*Your task*.
Lines from the one containing "If you would be willing to tag the black" to the end of the entries below must be reproduced exactly, with both end lines kept and no other line added.

*Record extracts*.

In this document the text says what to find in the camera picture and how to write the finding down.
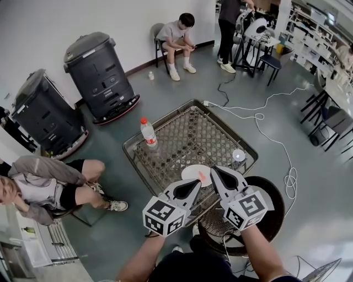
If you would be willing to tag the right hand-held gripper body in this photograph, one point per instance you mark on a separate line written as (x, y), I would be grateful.
(245, 210)

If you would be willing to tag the dark blue chair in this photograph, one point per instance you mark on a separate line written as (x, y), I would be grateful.
(271, 62)

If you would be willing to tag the long light work table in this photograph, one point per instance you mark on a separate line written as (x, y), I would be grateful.
(339, 91)

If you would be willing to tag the small white floor bottle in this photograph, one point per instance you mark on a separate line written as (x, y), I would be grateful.
(151, 76)

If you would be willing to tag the clear water bottle red cap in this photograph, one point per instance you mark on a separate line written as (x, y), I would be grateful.
(149, 135)

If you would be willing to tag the glass-topped wicker table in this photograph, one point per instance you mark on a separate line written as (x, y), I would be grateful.
(187, 137)

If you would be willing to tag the white plate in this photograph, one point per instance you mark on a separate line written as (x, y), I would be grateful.
(191, 173)

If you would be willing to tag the person's dark clothing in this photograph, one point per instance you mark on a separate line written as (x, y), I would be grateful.
(193, 267)

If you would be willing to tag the dark wicker chair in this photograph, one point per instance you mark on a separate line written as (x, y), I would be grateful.
(270, 209)

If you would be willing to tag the person's light shoe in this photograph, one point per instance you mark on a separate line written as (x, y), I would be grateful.
(195, 230)
(177, 249)

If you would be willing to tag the black metal chair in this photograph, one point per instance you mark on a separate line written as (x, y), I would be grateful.
(331, 121)

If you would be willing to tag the white round robot head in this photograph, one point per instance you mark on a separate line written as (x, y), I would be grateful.
(256, 26)

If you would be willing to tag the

*Solution for this problem*.
If you would be willing to tag the black metal chair in this photograph, one point per instance you mark on a separate line written as (x, y), I would be grateful.
(331, 121)

If you would be willing to tag the white round robot head in this photograph, one point per instance you mark on a separate line written as (x, y), I would be grateful.
(256, 26)

If you would be willing to tag the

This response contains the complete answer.